When you start throwing the "HEAVY" strikes, the ones with the weighty sounds that arch as you toss them... one of the most satisfying Nintendo-era attack strings ever. "WHOOOOAH, WHAAAAA...!" So called "Responsive" controls are not always the preference in gaming. Before we had Kinect and MOVE and the Wii to make us feel the movement of the characters, we had control schemes, animations, and button actions that made us feel a character toss their easy attacks (like Ken's neutral punches) or heavy, strong attacks (like his hold-forward moves).
Wouldn't change a thing about the lives structure, controls, animation, not any of it. Every stage included such cool musical and graphic themes, and such unique enemies, that it made me want to press on more than, say, Super Mario Bros. or even Megaman. Unlimited lives / continues would have watered down the challenge, and a more "normal" ccontrol scheme of constant button presses = attack, would have truly taken the unique feel from the game.
I loved these days of gaming. Part of the challenge was learning the controls, and mastering THEM. No worries about overwrought button configs, or adjusting controller sensativity, or anything like that... you just learned to play the way the game was designed. Character-control nuances were probably one of my favorite things about retro games (And probably why I hated Assassin's Creed 1, there was no "nuance" to learn!) Having a multitude of motions commanded by a simple few buttons, learning how and when to press in order to do them; it really felt martial arts-like, like you had to master your body in order to use it's full power.
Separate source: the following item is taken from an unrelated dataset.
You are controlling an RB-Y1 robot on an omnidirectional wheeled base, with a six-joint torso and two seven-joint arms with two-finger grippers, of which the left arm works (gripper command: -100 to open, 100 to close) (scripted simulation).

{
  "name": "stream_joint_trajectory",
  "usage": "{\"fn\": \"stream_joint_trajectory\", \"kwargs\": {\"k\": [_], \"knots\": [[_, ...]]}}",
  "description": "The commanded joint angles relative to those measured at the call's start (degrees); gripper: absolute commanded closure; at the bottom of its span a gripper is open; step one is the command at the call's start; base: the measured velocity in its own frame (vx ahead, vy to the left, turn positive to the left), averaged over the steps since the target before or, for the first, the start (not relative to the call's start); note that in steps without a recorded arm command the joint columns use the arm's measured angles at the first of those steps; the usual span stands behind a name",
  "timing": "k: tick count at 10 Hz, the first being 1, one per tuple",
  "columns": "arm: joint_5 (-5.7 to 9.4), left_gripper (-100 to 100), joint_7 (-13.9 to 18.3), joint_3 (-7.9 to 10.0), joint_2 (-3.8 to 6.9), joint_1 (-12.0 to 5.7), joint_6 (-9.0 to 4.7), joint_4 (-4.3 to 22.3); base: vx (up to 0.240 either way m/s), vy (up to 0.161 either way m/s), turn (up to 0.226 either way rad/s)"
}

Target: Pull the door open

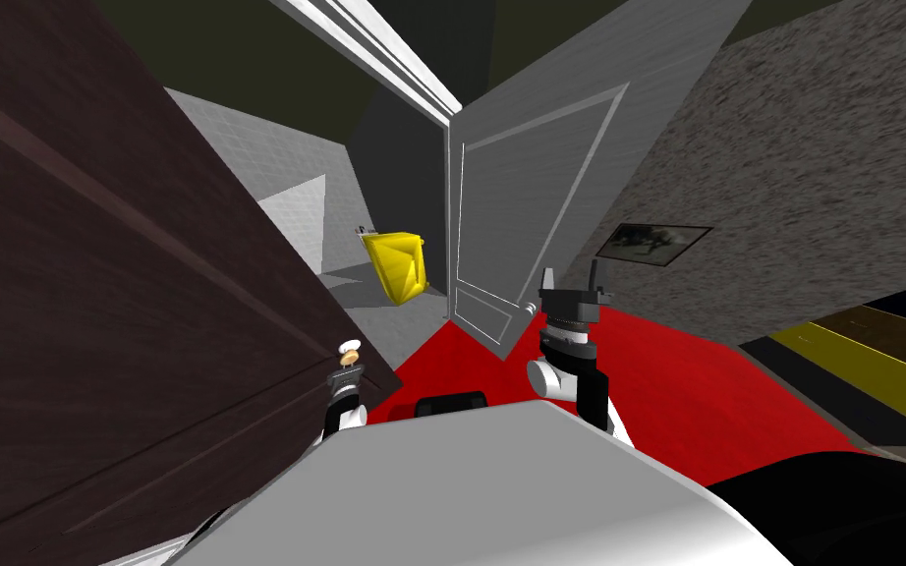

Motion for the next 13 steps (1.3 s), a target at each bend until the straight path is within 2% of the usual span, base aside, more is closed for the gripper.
{"fn": "stream_joint_trajectory", "kwargs": {"k": [1,2,3,7,10,11,12,13], "knots": [[0.75,100,2.9,-0.09,0.14,-0.69,-0.53,-1.1,-0.07,-0.005,-0.096],[0.75,100,3.5,-0.09,0.14,-0.69,-0.53,-1.1,-0.045,-0.001,-0.023],[1.25,100,5.5,-0.15,0.23,-0.9,-0.55,-0.8,-0.033,0.003,-0.06],[1.25,100,5.5,-0.15,0.23,-0.9,-0.55,-0.8,-0.009,-0.001,-0.005],[2.58,100,10.8,-0.28,0.44,-1.46,-0.59,-0.1,-0.046,0.0,-0.064],[2.58,100,11.1,-0.28,0.44,-1.46,-0.59,0.1,-0.037,0.003,-0.039],[2.58,100,11.1,-0.28,0.44,-1.46,-0.59,2.3,-0.006,0.006,-0.024],[2.58,100,11.1,-0.28,0.44,-1.46,-0.59,1.3,0.0,0.0,0.0]]}}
A Bionic Commando Rearmed style update to this game could have been great, and really should have been one of Capcom's 2010 downloadable games.
Would have loved a "SNES / 32 bit Megaman / NeoGeo" level of spritework, no 3D, just making a straight remake of the game with a nice graphic upgrade.
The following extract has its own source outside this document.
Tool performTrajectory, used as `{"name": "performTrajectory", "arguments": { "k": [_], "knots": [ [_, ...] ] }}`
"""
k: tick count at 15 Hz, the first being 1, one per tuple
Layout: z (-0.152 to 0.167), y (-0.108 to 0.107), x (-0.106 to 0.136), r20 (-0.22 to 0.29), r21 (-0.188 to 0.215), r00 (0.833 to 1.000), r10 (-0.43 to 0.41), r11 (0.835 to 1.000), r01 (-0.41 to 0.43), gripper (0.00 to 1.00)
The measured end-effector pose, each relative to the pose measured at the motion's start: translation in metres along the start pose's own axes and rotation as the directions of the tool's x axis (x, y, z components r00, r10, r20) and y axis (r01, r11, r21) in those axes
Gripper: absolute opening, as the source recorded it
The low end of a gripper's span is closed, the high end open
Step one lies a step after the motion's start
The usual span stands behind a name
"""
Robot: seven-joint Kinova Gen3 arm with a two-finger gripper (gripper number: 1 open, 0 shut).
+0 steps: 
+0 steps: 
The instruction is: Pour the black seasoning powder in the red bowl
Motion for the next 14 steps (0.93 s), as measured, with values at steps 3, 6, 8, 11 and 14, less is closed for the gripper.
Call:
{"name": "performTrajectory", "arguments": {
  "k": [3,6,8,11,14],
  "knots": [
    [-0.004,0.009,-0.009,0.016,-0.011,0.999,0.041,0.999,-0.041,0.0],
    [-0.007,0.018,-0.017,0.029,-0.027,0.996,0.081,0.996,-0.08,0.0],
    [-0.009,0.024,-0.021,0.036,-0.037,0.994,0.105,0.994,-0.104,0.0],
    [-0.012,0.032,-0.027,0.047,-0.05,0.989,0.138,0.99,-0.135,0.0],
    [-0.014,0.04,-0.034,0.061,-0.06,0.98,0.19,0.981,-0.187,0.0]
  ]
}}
Give an option to use modern "every button on the controller" controls, and also classic, Nintendo-style 2 button style.
Offer 3 soundtracks: Nintendo, Updated Chiptune, and then "Redbook Audio" style CD quality music. Then stick the game with "Bad Box art" for box and cover, and have beating the game unlock special JP boxart, and even alt storyline / cinematic artwork.
While we're at it, throw in some alt gameplay styles or characters. Megaman X, Street Fighter's actual Ken, a D&D arcade game character, whatever Capcom could think of to celebrate it's years of gaming. Just have fun with it; The original game was an absurd quasi-reference to a series it really had NOTHING in common with, so continue on with this spirit in it's unlockables and post-game content.
...Quite a pipedream, but it could have been grand.